Availability Guide for Application Design

Overview of Server and Network Fault Tolerance

Availability Guide for Application Design—525637-004

2-3

Fault Tolerance in the Server System

For example, if a disk drive has an MTBF of 1 million hours (114 years), you would still

endure, on average, 8.8 failures each year in a device population of 1000 disks. An

MTBF of 1 million hours does not mean that a particular disk drive will not fail for 1

million hours. MTBF figures indicate the reliability performance of a device population

during the useful life of the device.

MTBF figures for systems with massive numbers of processors are similarly

misleading. If a processor has an MTBF of 5.5 years, you would still expect a

processor failure every 2 days in a system with 1000 processors. Parallel architecture

greatly improves the fault tolerance of systems as system size and complexity

increases.

Mirrored disks, for example, substantially increase the availability of the data volume.

When two disks using identical copies of the same data are used, if one disk fails, the

other is still available. Mirrored disks are an example of how HP uses parallelism to

raise the availability of components by eliminating single points of failure. Increased

availability is a major benefit of the parallel architecture.

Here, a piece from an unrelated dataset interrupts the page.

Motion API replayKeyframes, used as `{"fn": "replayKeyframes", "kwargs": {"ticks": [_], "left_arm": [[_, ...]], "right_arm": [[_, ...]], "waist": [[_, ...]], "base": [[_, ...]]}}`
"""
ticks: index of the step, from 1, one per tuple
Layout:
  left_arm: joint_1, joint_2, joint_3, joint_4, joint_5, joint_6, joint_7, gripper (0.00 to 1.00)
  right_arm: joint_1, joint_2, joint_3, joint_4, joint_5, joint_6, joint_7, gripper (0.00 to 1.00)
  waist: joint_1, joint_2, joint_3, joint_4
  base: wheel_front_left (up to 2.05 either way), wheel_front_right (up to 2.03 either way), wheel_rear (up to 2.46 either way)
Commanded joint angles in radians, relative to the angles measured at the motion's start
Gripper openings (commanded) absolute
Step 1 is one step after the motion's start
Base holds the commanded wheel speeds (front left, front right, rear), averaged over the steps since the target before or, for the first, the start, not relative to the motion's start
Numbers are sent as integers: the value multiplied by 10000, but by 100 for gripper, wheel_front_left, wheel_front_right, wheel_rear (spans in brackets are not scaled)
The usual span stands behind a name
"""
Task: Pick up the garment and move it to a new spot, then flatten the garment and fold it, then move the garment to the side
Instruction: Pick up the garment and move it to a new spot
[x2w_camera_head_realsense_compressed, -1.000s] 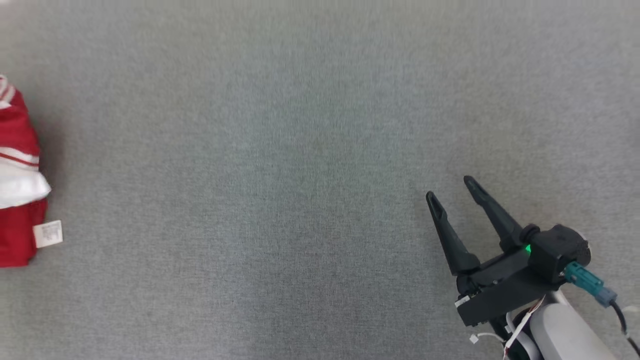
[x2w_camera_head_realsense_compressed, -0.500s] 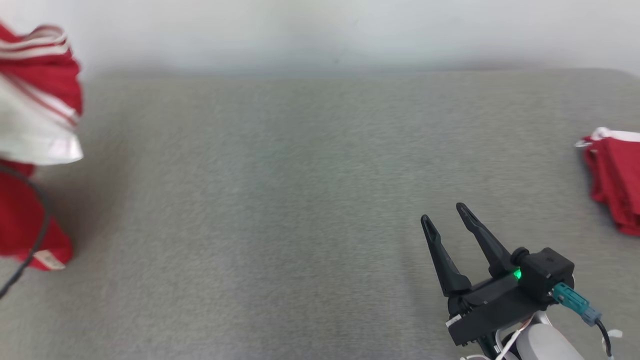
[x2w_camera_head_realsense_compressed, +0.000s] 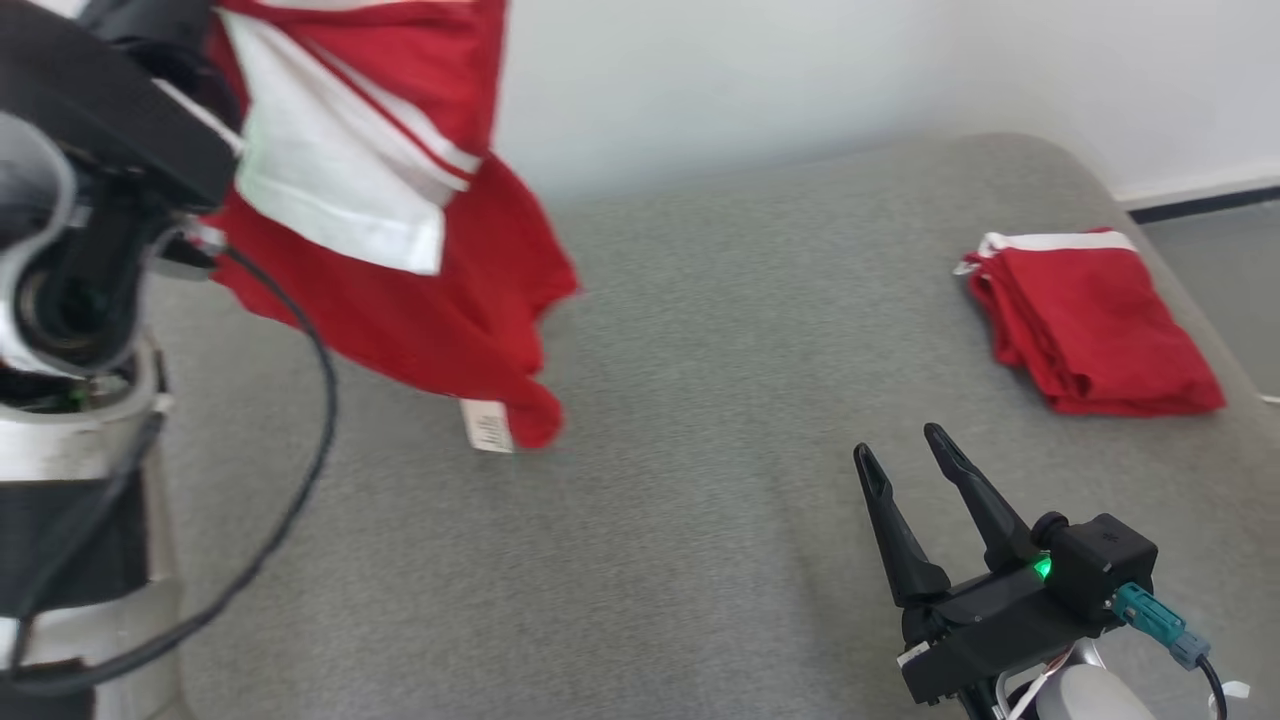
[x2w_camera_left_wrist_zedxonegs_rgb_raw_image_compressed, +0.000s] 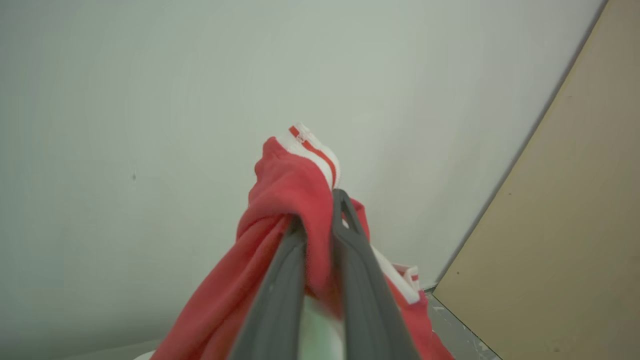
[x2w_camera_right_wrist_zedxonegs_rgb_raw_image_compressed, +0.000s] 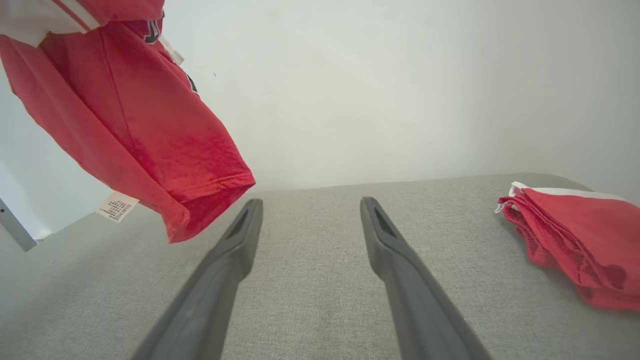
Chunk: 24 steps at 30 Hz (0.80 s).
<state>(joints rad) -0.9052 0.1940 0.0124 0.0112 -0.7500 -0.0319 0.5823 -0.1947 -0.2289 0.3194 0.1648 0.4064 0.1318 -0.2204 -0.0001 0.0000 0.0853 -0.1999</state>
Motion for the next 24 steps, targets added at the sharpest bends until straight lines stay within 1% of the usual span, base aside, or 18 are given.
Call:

HP servers ensure both high availability and high performance because each server is

configured with parallel hardware modules and parallel software processes. The key to

the architecture is that there is no single hardware module or software process whose

failure can bring the server down. Multiple paths, modules, and processes make it

possible for the server to continue to operate despite the failure of an individual

module. There is always an alternate hardware module or software process that takes

over from the errant component.

To support this approach to fault tolerance, HP NonStop servers contain extensive

logic that:

1. Detects errors

2. Isolates the errant module and contain the error

3. Masks the problem by rerouting work to an alternate module

To implement this scheme, HP NonStop servers are designed around the following

concepts:

•

Parallel hardware enables a suitably connected alternate module to take over the

work of an errant module.

•

Isolated hardware modules in a loosely coupled architecture allow faults to be

contained within the errant module.

•

Extensive error checking detects a problem.

•

System software process pairs provide a backup process that is primed, ready to

take over if the primary member of the pair fails.

•

Instrumentation of server system components informs the operator in the event of

a component failure.